I must congratulate you for finally mentioning the big 'f' word, federal, in your editorial. ('Emergency surgery', #197). But what does this word mean in the Nepali context? Words have a habit of meaning different things to different people, more so with a word like 'federation'. I grew up in a democracy, the Panchayat democracy, single party democracy as it was called, where all Nepalis were said to be Panchas and all Panchas Nepalis. It was democracy of the Panchas, for the Panchas and called a democracy by the Panchas. The country has just been through another democracy, a multiparty democracy. A democracy of the parties, by the parties and unfortunately only for the parties.

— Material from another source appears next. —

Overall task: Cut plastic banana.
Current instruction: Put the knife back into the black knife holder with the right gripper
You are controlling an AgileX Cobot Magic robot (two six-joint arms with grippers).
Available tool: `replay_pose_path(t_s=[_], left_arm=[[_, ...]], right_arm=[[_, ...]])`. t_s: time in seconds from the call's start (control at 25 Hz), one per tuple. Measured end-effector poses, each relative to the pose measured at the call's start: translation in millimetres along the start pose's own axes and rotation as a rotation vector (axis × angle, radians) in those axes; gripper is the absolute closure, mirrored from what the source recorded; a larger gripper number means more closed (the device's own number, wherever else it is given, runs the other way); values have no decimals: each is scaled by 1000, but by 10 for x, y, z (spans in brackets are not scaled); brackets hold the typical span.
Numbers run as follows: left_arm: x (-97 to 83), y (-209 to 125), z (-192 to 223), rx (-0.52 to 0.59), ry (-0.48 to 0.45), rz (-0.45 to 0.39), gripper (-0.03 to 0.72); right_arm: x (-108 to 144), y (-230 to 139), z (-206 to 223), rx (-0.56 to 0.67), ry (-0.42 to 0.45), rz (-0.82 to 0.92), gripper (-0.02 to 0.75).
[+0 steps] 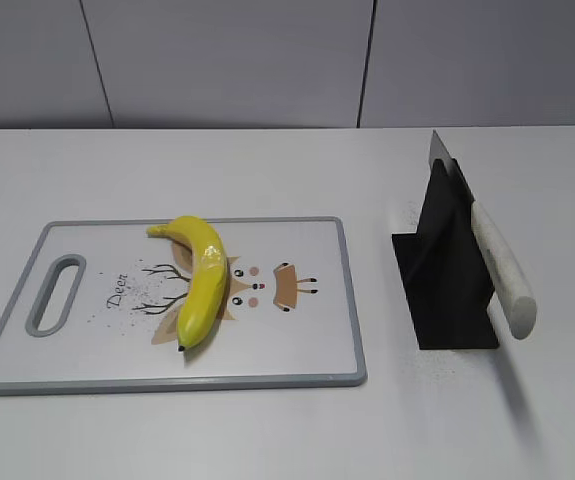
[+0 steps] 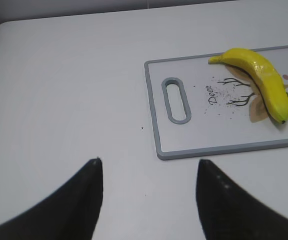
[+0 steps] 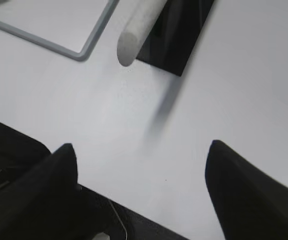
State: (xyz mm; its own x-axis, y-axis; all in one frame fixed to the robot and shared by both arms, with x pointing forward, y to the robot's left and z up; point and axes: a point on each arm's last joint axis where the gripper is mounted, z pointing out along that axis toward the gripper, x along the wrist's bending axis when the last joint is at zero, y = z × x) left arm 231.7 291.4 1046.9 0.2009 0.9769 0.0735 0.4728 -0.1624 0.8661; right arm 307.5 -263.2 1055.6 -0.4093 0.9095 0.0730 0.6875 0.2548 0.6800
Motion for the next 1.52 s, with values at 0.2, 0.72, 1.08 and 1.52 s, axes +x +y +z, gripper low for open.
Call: replay_pose_path(t_s=[0.2,0.72,1.08,1.52], left_arm=[[0,0,0,0,0,2,122],[-1,0,0,0,-2,0,126],[-3,1,0,-2,-3,-2,127],[-3,1,0,-2,-3,0,127]], right_arm=[[26,-168,-277,-173,1,-17,174],[51,-576,-514,-342,6,-40,177],[56,-611,-543,-377,-39,-11,177],[63,-589,-522,-390,-256,149,177]])
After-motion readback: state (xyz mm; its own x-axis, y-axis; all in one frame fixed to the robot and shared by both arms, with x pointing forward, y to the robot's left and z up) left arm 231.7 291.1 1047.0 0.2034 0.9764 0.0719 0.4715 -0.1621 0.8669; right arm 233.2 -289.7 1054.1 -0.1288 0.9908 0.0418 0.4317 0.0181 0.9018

I witnessed a rally of a 'mainstream' political party that took place in Butwal last month. The crowd was pathetically small, even a snake charmer could amass more people. It seems most party leaders were ordered to attend other 'mass rallies' in Kathmandu, and the local population in Butwal, as in the capital Kathmandu, were just too far from this new fangled multiparty democracy to really participate. So what does this 'federal Nepal' mean? Instead of one distant ruler in Kathmandu, do we get a dozen distant rulers in the hitherlands? Could perhaps the political pundits (and you) explain the structure of this federal Nepal in more detail? I , for one, am not ready to buy a pig in a poke.

Kabindra Pradhan,
Butwal


LATEST ISSUE
638
(11 JAN 2013 - 17 JAN 2013)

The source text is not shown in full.